This game has a lot to offer.
You play as a down-on-her-luck lady in a cyberpunk dystopia, stranded on a roof when her cyber-cab fare runs out mid-flight. She stumbles upon an A.I. named IO, whose sole directive is to run a successful enterprise of any kind with a human partner. It's revealed early on that IO shuts down when his partner leaves, resetting to factory settings and effectively "dying". The two decide to run a bar and the story chronicles the developing relationship between human woman and artificial intelligence.
First off, the writing is actually really good. Shockingly so. Each character is vibrant and distinct. IO's development as he learns about human love, attraction and biology proceeds organically, his motivation of staying "alive" naturally interlocks with his desire to run a business as well as please his human partner so they're convinced to stay leads to some interesting conflicts and friction in the story.
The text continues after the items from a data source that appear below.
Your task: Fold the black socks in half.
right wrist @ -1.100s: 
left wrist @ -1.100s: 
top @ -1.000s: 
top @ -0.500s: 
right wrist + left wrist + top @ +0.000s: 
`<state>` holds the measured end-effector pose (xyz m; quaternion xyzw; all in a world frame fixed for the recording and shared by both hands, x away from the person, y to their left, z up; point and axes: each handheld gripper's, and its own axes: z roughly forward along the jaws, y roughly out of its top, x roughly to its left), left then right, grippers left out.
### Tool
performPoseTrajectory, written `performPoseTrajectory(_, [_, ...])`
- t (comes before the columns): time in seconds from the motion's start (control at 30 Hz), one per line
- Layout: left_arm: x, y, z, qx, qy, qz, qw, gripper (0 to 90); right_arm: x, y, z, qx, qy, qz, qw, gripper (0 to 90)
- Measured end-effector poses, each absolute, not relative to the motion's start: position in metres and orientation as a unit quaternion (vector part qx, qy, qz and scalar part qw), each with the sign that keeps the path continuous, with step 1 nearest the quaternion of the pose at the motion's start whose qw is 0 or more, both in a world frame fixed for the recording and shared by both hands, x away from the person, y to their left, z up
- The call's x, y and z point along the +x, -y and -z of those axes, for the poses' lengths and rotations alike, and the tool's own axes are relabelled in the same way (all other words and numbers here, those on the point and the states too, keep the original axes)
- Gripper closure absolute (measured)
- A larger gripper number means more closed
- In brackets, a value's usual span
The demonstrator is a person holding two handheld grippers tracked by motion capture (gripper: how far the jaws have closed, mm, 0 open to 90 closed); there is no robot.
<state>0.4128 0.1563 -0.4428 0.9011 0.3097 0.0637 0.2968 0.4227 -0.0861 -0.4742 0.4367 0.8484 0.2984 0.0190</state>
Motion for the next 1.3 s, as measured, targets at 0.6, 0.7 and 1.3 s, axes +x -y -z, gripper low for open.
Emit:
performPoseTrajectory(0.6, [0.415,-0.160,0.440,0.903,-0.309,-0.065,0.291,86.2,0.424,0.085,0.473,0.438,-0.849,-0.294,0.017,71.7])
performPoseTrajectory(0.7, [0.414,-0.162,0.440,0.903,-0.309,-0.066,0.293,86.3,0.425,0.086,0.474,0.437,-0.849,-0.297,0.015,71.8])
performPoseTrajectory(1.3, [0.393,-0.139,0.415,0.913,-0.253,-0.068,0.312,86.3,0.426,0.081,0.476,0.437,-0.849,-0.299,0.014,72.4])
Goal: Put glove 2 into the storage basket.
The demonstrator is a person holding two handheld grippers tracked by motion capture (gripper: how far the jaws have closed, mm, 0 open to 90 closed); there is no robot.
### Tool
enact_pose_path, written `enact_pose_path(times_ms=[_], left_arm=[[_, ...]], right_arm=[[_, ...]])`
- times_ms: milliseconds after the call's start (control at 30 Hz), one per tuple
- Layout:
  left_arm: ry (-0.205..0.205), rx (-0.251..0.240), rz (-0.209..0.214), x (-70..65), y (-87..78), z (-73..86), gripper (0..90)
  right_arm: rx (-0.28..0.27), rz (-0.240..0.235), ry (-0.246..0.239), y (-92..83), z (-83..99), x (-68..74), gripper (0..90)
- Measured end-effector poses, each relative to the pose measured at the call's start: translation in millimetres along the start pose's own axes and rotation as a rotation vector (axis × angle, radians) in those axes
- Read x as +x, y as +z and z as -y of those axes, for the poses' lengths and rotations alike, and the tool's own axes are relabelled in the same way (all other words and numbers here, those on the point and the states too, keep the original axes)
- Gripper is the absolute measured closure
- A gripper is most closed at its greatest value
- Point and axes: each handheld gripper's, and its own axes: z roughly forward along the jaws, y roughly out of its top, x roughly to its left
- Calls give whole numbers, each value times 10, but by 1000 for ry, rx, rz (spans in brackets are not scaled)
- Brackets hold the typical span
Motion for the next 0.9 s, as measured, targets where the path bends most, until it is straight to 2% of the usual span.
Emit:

I was actually hooked when 9 times outta 10 I slap that skip button before the prolouge ends.
The art is very good as well, the sexy cyberpunk pseudo-anime being lovingly rendered, expressive and colorful.
The downside, unfortunately, is a big one. This is a jerry-rigged RPGMaker game, and it shows. The bartending minigame is an inventive use of the RPG Maker battle framework, but it's clunky because there's only so much that can be done with this engine. I honestly put the game down when more in depth mechanics were introduced, grafted onto RPGMaker, such as brewing beer remotely via drone usage. This is one of the few times I wished the thing I was playing was a visual novel so I didn't have to put up with the janky gameplay.
This entire thing feels a bit clunky, to be honest. There's next to no exploration, so moving around the gameworld is a bit redundant and tedious. Honestly a menu system of locations/characters to talk to would be way better, with the few rudimentary cutscenes simply being illustrated slideshows (which would let us see more of the pretty art).
Honestly, this game would benefit from a rebuild in something else. It deserves better.